Exercise description
Set down, exactly, every line from the top of the listing through the one holding "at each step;".

[Provided information Boundary: Start]

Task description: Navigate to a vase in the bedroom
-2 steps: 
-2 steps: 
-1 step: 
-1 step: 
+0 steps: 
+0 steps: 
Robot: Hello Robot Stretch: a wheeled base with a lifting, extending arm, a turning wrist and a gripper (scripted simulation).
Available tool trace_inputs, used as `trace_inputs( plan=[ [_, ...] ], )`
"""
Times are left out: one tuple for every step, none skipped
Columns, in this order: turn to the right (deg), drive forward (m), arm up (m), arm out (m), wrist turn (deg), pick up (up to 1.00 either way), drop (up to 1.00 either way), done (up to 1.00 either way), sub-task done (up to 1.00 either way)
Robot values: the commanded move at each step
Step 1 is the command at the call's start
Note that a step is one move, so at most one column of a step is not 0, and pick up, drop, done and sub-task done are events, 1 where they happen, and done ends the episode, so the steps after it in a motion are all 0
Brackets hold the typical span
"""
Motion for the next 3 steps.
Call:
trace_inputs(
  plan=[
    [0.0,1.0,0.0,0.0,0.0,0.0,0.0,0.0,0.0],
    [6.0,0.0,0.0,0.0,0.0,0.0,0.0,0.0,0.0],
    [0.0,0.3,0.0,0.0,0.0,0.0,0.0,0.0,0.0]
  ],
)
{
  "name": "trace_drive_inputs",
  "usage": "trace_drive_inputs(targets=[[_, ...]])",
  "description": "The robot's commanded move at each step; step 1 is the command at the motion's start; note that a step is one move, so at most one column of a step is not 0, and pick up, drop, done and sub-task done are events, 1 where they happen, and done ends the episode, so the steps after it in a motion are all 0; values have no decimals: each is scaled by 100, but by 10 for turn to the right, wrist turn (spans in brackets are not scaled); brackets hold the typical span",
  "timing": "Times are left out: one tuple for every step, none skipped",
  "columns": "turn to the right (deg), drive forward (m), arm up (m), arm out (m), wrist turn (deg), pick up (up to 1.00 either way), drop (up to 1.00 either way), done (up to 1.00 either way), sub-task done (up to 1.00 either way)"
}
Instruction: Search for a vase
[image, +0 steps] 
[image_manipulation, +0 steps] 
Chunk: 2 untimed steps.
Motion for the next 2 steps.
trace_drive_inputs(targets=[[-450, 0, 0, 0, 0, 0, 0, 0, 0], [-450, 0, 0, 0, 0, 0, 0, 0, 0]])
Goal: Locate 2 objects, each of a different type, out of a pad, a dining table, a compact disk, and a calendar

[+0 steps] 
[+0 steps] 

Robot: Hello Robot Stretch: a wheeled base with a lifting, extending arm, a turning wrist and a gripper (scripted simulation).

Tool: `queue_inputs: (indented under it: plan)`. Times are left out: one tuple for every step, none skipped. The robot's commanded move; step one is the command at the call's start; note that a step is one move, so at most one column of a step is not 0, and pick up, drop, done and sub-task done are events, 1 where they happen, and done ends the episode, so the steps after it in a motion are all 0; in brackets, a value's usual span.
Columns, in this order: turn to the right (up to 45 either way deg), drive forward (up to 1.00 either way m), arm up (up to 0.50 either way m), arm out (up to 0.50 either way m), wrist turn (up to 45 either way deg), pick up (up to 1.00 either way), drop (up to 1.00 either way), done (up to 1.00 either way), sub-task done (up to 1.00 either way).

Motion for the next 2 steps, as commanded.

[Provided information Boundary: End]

Response to this exercise
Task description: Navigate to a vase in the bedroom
-2 steps: 
-2 steps: 
-1 step: 
-1 step: 
+0 steps: 
+0 steps: 
Robot: Hello Robot Stretch: a wheeled base with a lifting, extending arm, a turning wrist and a gripper (scripted simulation).
Available tool trace_inputs, used as `trace_inputs( plan=[ [_, ...] ], )`
"""
Times are left out: one tuple for every step, none skipped
Columns, in this order: turn to the right (deg), drive forward (m), arm up (m), arm out (m), wrist turn (deg), pick up (up to 1.00 either way), drop (up to 1.00 either way), done (up to 1.00 either way), sub-task done (up to 1.00 either way)
Robot values: the commanded move at each step
Step 1 is the command at the call's start
Note that a step is one move, so at most one column of a step is not 0, and pick up, drop, done and sub-task done are events, 1 where they happen, and done ends the episode, so the steps after it in a motion are all 0
Brackets hold the typical span
"""
Motion for the next 3 steps.
Call:
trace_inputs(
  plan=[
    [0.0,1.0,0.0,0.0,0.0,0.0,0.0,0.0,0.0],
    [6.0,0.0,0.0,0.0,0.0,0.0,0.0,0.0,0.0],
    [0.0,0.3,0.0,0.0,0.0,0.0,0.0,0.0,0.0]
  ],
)
{
  "name": "trace_drive_inputs",
  "usage": "trace_drive_inputs(targets=[[_, ...]])",
  "description": "The robot's commanded move at each step; step 1 is the command at the motion's start; note that a step is one move, so at most one column of a step is not 0, and pick up, drop, done and sub-task done are events, 1 where they happen, and done ends the episode, so the steps after it in a motion are all 0; values have no decimals: each is scaled by 100, but by 10 for turn to the right, wrist turn (spans in brackets are not scaled); brackets hold the typical span",

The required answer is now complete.